[Opening Supplied information section]

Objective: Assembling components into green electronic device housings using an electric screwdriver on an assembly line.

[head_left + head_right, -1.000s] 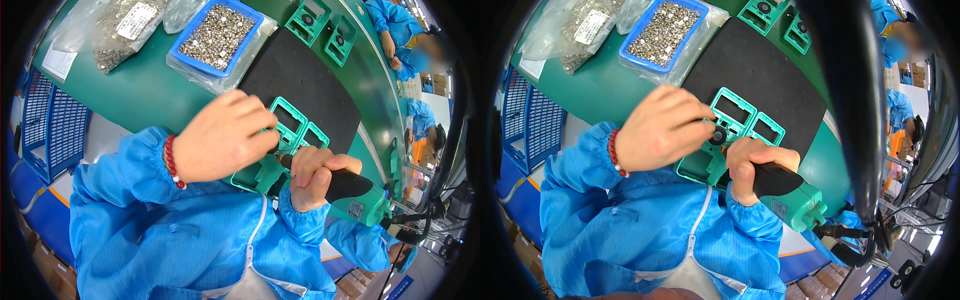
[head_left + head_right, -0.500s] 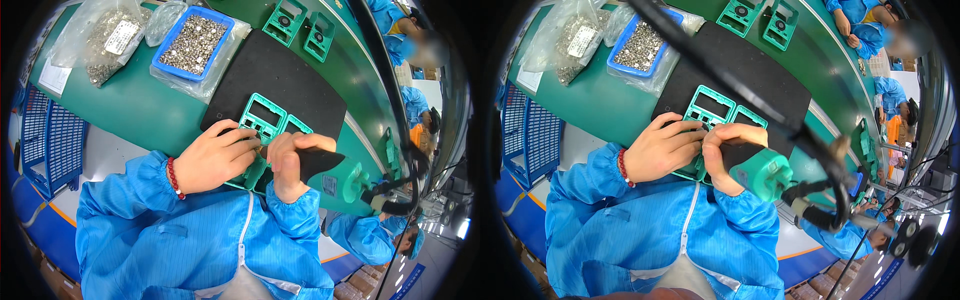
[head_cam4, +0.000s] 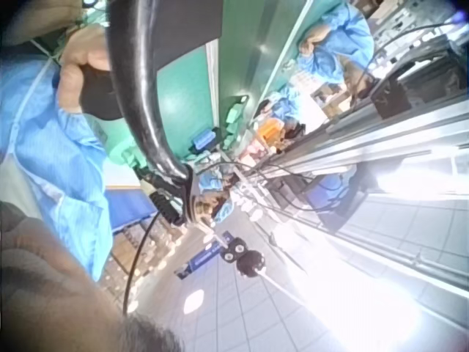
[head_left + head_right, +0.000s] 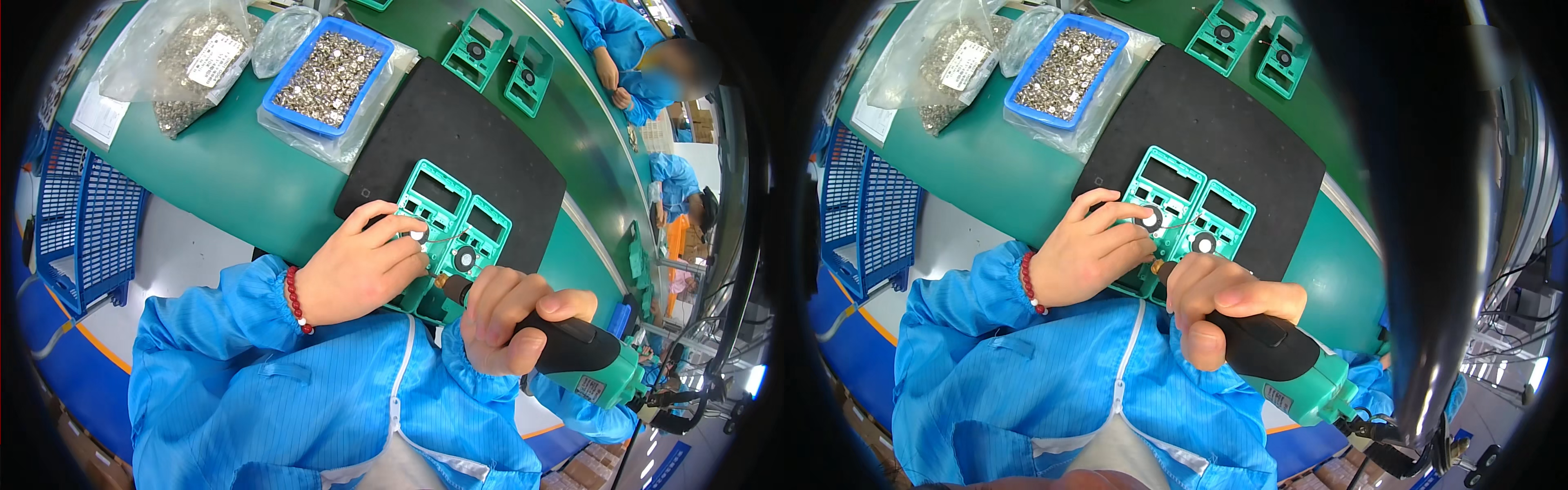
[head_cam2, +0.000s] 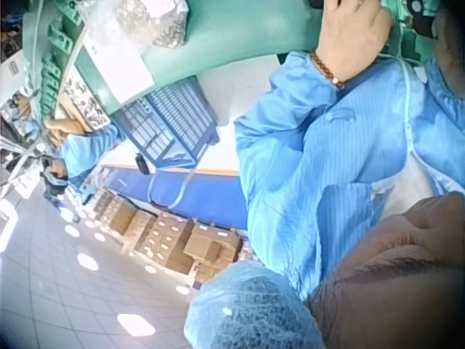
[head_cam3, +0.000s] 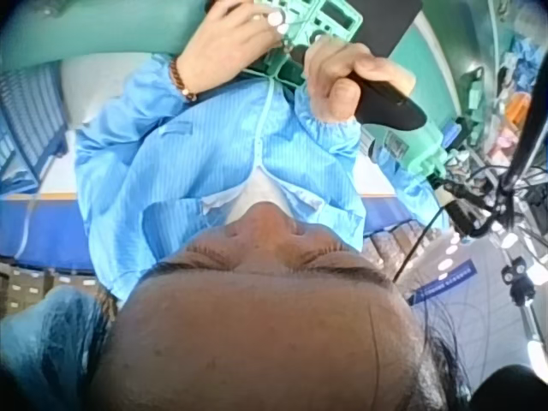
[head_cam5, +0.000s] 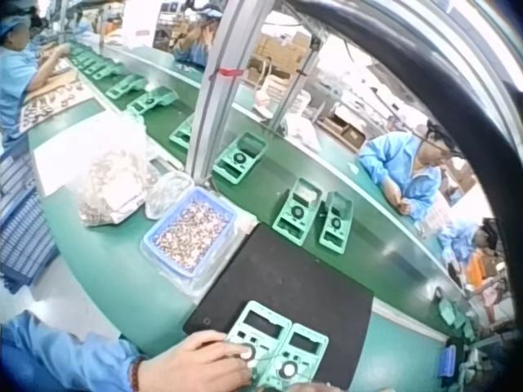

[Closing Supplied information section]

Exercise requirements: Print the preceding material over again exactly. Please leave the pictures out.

Result:
Objective: Assembling components into green electronic device housings using an electric screwdriver on an assembly line.

[head_left + head_right, -1.000s] 
[head_left + head_right, -0.500s] 
[head_cam4, +0.000s] 
[head_left + head_right, +0.000s] 
[head_cam2, +0.000s] 
[head_cam3, +0.000s] 
[head_cam5, +0.000s] 

Output for this exercise is now complete.